A.P: We met when I was helping my friend, Hannah Kurland, who has a store called Marmalade on the Lower East Side. She was making a line of clothes and I had just returned from… I worked at Vogue for a long time, and then I left, cause I got sick of it. And I went back to Boston and got a masters in Psychology. I realized, doing internships, that I was taking on all these people’s hardships and I couldn’t let go of them, so I was like – I have to do something creative, I have to go back to the city. So I came back and started this and met Naveed at Hannah’s store where I was helping her promote her design and style her look book. He was working for her as a salesperson. And I poached him…basically.  

NH: Being a shop boy is not that fun.  

A.P: It was obvious from the beginning that he knew about fashion in a way that was more historical and intellectual, more so than anybody else I’d ever met. Essentially, he writes all the blog. And I’ve stopped writing. I majored in literature at college, but, I don’t know, I’ve been trying to write and its…terrible. He knows even more now, cause he’s younger than I am. He knows the hip stuff.  April ’77 and all that….Cause he goes out more.  

SCV: Vagabond specializes in clothing from the 60’s to the 90’s. How then do you continually draw inspiration from past eras in creating clothes for the upcoming? 

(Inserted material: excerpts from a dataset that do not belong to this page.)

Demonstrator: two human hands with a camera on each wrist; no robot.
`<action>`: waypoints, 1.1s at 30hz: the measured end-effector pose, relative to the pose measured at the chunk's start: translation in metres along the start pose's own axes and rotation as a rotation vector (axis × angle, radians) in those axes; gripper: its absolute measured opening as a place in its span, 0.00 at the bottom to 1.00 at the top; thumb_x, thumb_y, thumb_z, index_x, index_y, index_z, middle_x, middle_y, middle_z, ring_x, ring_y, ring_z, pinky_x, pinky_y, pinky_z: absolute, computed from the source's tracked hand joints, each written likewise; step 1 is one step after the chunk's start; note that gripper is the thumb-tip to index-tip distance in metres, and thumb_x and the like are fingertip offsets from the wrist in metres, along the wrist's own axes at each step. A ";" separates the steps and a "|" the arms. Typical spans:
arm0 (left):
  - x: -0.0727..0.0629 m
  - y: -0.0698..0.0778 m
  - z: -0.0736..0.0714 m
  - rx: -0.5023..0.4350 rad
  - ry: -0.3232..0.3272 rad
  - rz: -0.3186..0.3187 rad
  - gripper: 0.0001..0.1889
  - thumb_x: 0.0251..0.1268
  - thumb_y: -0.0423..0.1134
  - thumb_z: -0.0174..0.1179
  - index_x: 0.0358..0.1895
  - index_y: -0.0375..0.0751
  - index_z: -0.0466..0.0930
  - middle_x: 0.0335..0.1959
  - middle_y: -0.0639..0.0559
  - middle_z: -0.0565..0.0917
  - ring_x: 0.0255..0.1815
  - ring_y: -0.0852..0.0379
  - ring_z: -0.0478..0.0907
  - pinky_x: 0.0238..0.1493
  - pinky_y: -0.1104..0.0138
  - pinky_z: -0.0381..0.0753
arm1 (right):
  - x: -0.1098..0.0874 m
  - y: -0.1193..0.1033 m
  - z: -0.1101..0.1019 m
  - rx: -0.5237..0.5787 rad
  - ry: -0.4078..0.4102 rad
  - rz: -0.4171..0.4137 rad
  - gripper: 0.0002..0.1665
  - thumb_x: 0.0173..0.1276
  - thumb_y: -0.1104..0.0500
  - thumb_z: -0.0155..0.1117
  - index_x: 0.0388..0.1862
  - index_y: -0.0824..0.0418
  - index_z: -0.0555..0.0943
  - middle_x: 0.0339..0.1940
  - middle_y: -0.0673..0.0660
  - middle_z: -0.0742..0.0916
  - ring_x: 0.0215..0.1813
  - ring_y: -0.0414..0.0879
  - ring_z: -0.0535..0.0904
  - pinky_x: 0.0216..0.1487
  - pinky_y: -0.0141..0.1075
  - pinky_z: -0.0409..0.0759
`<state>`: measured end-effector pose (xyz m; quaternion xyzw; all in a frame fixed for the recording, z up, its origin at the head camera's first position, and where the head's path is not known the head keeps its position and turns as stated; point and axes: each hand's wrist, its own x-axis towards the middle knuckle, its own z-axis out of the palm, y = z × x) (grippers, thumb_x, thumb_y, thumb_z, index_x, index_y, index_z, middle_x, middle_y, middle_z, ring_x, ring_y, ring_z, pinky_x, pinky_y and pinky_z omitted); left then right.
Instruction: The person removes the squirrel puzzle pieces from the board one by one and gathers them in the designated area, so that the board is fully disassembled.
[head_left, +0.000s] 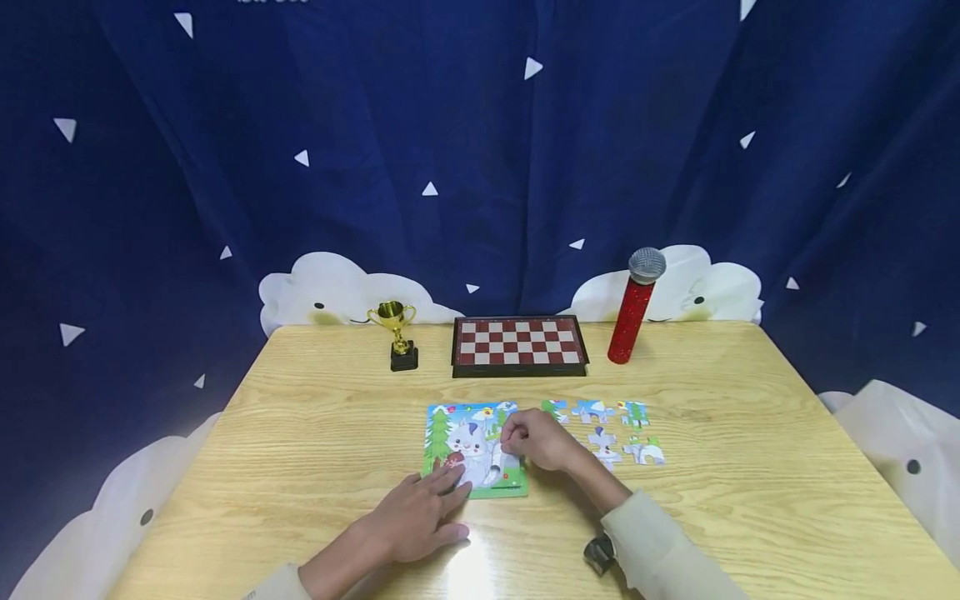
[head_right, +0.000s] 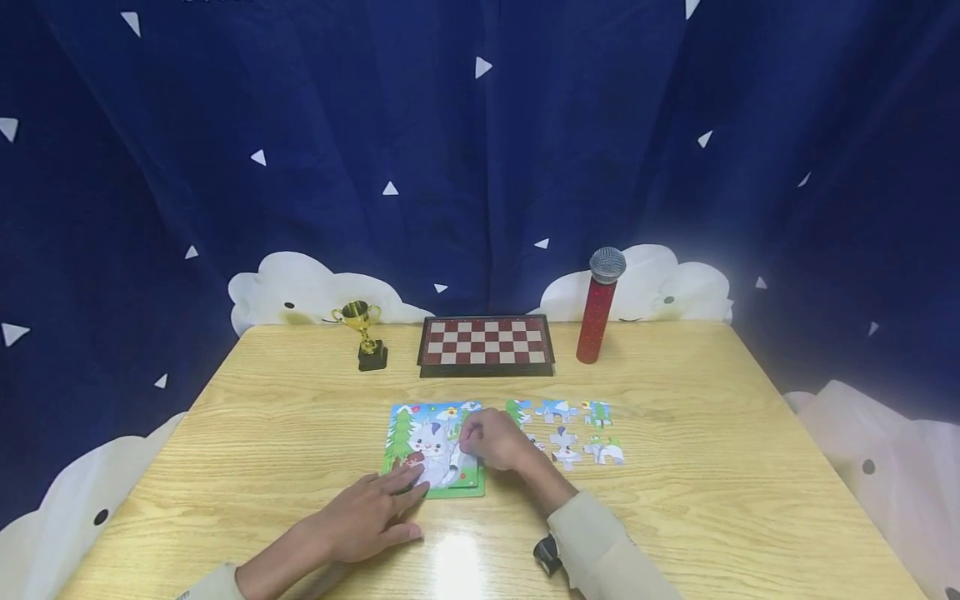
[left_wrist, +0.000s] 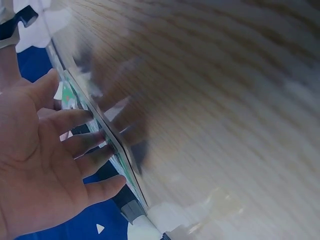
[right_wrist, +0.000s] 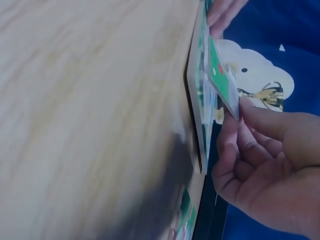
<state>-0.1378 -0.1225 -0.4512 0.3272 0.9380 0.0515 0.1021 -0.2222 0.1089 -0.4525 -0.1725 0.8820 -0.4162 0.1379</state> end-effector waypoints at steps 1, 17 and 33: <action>0.000 0.000 0.000 -0.003 0.000 0.000 0.32 0.68 0.60 0.47 0.69 0.46 0.65 0.73 0.45 0.62 0.74 0.46 0.60 0.66 0.47 0.67 | -0.001 0.001 -0.002 0.011 -0.004 -0.002 0.03 0.62 0.67 0.63 0.28 0.63 0.79 0.20 0.50 0.78 0.22 0.39 0.67 0.23 0.26 0.65; -0.003 -0.002 0.001 -0.039 0.005 0.009 0.32 0.68 0.59 0.48 0.69 0.44 0.65 0.73 0.43 0.62 0.73 0.44 0.60 0.66 0.46 0.67 | -0.034 0.032 -0.052 -0.001 0.030 -0.021 0.02 0.64 0.66 0.61 0.31 0.65 0.79 0.21 0.52 0.78 0.23 0.38 0.68 0.25 0.27 0.69; -0.002 -0.002 -0.001 -0.045 -0.001 0.011 0.32 0.68 0.59 0.48 0.69 0.44 0.66 0.73 0.43 0.62 0.73 0.44 0.60 0.66 0.45 0.66 | -0.076 0.077 -0.100 -0.014 -0.021 0.024 0.04 0.64 0.69 0.56 0.32 0.67 0.78 0.23 0.54 0.80 0.23 0.34 0.67 0.25 0.25 0.68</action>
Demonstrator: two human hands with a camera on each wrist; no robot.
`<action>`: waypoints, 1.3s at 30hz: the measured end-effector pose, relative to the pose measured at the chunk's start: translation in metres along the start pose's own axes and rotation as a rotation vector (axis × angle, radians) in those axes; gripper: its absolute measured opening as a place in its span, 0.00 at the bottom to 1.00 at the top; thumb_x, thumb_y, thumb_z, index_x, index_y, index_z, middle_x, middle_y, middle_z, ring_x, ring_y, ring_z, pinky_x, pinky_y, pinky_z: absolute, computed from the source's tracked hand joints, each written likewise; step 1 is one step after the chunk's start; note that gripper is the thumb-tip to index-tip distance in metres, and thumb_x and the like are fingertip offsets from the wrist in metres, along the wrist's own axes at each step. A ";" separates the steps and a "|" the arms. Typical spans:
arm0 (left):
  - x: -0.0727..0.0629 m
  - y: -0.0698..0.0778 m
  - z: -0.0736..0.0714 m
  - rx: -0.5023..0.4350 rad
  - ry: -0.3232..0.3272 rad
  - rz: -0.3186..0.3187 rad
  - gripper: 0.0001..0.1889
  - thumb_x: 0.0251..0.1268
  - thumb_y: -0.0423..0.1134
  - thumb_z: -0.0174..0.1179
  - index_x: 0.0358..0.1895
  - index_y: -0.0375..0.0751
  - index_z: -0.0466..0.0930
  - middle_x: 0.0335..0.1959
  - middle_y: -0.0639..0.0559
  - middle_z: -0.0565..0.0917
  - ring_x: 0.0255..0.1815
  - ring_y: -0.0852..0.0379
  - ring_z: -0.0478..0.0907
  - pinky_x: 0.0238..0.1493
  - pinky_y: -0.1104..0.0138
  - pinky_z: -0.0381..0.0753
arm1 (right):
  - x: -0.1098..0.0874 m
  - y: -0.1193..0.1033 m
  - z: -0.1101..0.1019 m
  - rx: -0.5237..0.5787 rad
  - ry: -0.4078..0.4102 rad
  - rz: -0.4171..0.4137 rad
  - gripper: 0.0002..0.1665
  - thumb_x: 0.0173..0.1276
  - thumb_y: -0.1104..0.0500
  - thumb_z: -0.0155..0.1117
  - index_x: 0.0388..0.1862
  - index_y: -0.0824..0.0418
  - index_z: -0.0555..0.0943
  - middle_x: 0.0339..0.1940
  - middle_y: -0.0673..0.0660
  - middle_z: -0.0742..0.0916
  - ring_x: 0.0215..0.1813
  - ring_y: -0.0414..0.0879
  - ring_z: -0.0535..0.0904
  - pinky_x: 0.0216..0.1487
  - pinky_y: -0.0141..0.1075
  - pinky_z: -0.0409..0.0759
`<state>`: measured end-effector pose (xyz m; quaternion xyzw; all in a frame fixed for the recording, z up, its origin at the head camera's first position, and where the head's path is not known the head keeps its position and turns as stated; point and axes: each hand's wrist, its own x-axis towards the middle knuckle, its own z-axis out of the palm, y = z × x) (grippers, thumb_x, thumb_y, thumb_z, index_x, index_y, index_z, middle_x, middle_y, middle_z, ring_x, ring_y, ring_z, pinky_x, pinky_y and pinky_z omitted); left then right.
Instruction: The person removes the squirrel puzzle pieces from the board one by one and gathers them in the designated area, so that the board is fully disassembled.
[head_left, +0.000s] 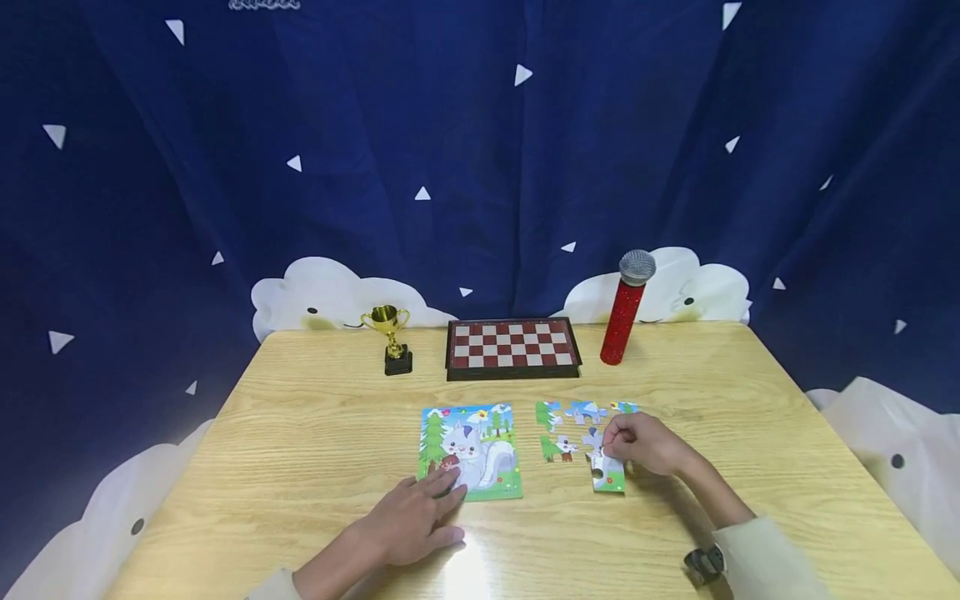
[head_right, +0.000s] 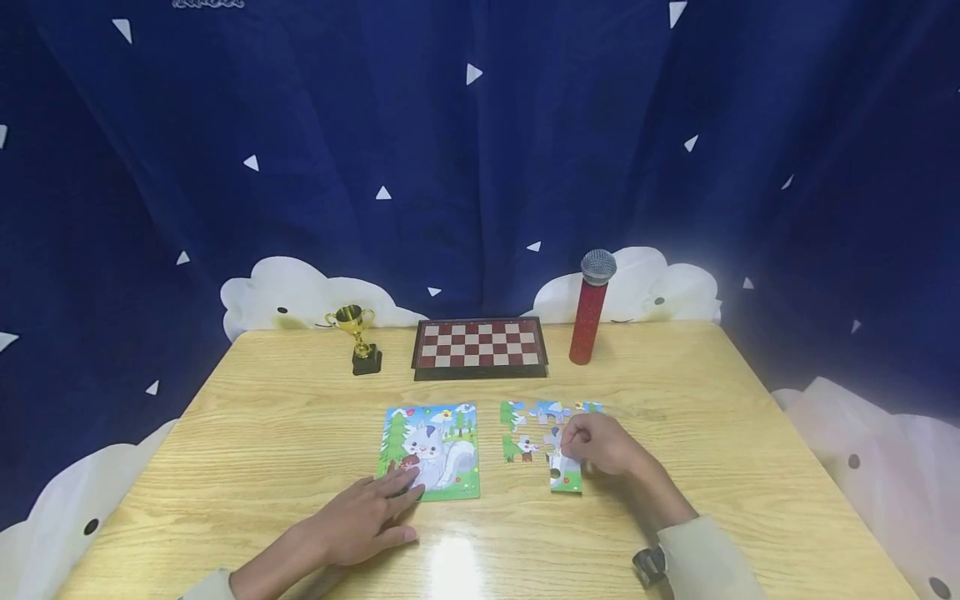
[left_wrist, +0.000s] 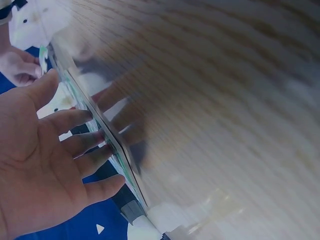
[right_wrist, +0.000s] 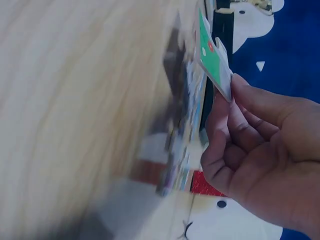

N.H: It comes from everywhere. From music, art, even fashion history itself and trends and runway. We even think about what we don’t like.  

SCV: Such as? 

N.H: We hate the word ‘Retro.’  I can’t stand it. Also, especially in the states, people like rockabilly music, they want to look rockabilly from head to toe – that’s totally not… 

A.P: Rockabilly’s really cool, but you have to mix it up with other stuff.